### Task requirements:
Whenever the word "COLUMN" shows up in a line of the data, copy that line.

### Input data:
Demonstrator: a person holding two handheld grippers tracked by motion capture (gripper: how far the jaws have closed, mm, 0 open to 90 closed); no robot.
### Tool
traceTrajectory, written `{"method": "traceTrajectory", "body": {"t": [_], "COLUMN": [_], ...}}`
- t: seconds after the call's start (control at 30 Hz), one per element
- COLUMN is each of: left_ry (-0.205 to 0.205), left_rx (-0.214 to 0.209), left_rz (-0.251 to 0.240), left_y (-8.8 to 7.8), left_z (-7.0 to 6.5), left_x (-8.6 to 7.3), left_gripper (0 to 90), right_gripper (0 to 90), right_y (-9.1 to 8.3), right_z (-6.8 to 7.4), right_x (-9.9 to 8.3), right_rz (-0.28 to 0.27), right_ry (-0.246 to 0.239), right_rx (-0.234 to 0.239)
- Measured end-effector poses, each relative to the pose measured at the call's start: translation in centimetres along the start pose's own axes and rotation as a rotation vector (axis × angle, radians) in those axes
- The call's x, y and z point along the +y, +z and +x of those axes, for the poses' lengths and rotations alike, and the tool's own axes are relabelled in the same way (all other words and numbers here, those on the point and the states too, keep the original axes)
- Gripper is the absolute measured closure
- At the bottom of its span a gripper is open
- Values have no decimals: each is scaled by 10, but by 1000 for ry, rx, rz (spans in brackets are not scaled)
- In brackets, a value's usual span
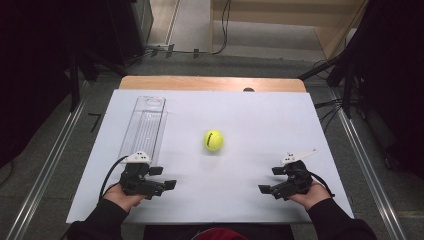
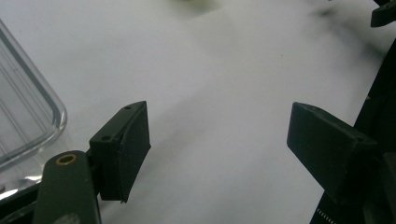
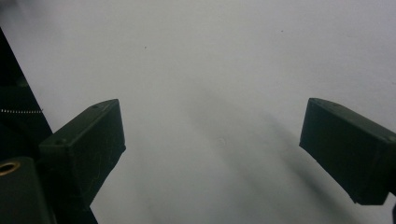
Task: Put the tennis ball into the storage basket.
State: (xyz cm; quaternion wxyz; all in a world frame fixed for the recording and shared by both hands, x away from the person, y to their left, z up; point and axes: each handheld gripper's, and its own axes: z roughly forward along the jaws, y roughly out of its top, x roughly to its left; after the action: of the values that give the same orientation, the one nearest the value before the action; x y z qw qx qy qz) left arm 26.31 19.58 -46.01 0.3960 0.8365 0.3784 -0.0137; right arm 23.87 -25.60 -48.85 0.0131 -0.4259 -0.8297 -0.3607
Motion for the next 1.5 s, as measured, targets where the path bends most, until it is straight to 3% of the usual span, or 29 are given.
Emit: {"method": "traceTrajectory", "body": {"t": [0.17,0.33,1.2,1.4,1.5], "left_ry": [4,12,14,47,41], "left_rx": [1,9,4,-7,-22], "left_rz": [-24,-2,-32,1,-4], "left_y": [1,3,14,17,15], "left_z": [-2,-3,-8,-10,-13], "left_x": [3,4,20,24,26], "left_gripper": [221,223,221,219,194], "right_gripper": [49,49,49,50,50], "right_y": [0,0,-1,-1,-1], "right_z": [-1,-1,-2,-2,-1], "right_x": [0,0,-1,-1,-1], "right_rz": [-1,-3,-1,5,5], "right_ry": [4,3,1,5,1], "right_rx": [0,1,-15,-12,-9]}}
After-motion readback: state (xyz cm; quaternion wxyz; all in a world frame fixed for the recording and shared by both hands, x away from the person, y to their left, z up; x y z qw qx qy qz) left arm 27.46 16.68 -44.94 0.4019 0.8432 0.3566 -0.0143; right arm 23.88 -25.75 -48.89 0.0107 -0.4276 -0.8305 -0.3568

### Exercise response:
traceTrajectory, written `{"method": "traceTrajectory", "body": {"t": [_], "COLUMN": [_], ...}}`
- COLUMN is each of: left_ry (-0.205 to 0.205), left_rx (-0.214 to 0.209), left_rz (-0.251 to 0.240), left_y (-8.8 to 7.8), left_z (-7.0 to 6.5), left_x (-8.6 to 7.3), left_gripper (0 to 90), right_gripper (0 to 90), right_y (-9.1 to 8.3), right_z (-6.8 to 7.4), right_x (-9.9 to 8.3), right_rz (-0.28 to 0.27), right_ry (-0.246 to 0.239), right_rx (-0.234 to 0.239)

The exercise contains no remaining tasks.